Serco Group Plc Reports Q1 Rev €1.2B (-0.3% organic decline); internal forecasts are that revenue will be slightly (about 1%) lower than we previously thought,
- Guides FY14 Rev at £4.7-4.9bn at constant currency
- Serco's order book was £17.1bn at 31 December 2013. Since the beginning of the financial year, our contract awards totalled £1.2bn, which is higher than the equivalent stage last year, although this figure does include the Northern Rail contract
- Sharp declines in trading margin in the first quarter, and a weakened outlook for the first half, have led us to reassess the overall margin we are likely to achieve for the year.
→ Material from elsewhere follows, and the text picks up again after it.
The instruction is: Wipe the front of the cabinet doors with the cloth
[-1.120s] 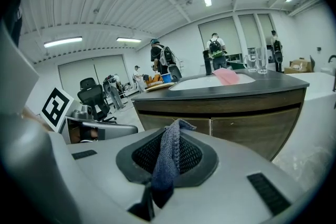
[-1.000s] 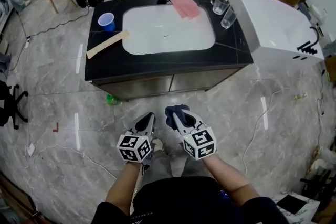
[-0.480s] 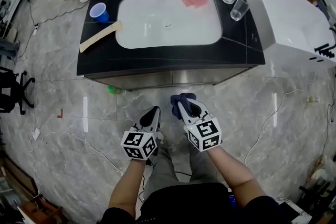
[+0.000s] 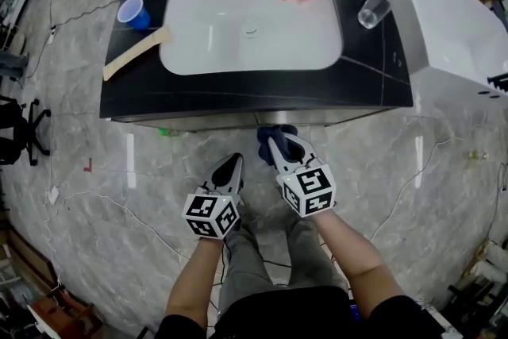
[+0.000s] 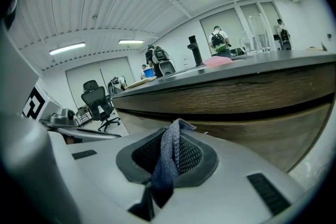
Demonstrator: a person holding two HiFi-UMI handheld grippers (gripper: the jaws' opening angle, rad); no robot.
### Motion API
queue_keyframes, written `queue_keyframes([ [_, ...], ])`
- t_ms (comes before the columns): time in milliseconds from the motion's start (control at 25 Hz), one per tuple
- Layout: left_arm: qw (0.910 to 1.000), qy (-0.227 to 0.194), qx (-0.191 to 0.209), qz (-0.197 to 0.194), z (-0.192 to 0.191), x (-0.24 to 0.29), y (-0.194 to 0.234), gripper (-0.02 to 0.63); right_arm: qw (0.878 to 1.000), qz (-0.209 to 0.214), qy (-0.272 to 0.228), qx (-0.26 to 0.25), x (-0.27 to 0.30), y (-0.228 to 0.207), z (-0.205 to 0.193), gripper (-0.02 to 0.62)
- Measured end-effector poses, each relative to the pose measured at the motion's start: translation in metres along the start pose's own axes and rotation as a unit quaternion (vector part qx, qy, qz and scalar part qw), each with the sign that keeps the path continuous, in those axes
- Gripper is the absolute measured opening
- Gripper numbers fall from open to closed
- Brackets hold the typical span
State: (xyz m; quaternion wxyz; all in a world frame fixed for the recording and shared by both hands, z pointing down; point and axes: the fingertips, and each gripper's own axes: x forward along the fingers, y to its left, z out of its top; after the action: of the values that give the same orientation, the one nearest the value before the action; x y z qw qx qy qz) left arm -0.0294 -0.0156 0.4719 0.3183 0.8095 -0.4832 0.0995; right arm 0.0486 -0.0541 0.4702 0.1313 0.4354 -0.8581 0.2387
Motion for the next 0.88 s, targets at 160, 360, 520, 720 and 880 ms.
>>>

Factors which are reducing, or may further reduce, the profitability of the business include: new terms on our interim franchise agreement for Northern Rail; transition costs that may be incurred to close our Australian garrison support operations; greater-than-anticipated investment to achieve further improvement in the operational performance of challenging contracts such as PECS and COMPASS; delays in implementing reductions in headcount and related costs, in part caused by the requirements of our Corporate Renewal Programme; and a lower recovery on bid investment costs given fewer new contract wins than previously anticipated. Revenues are also expected to be about £50m (1%) lower than previously anticipated.
- Based on an assessment of the risks in these forecasts, the Board now believes that Adjusted Operating Profit at constant currency in 2014 will be not less than £170m. At latest rates of exchange, currency movements would serve to reduce reported profits by around £15m.
- Board's views appropriateness of an equity placing of up to 49,932,918 shares, representing up to 9.99% of existing issued share capital, details of which we anticipate will be announced shortly.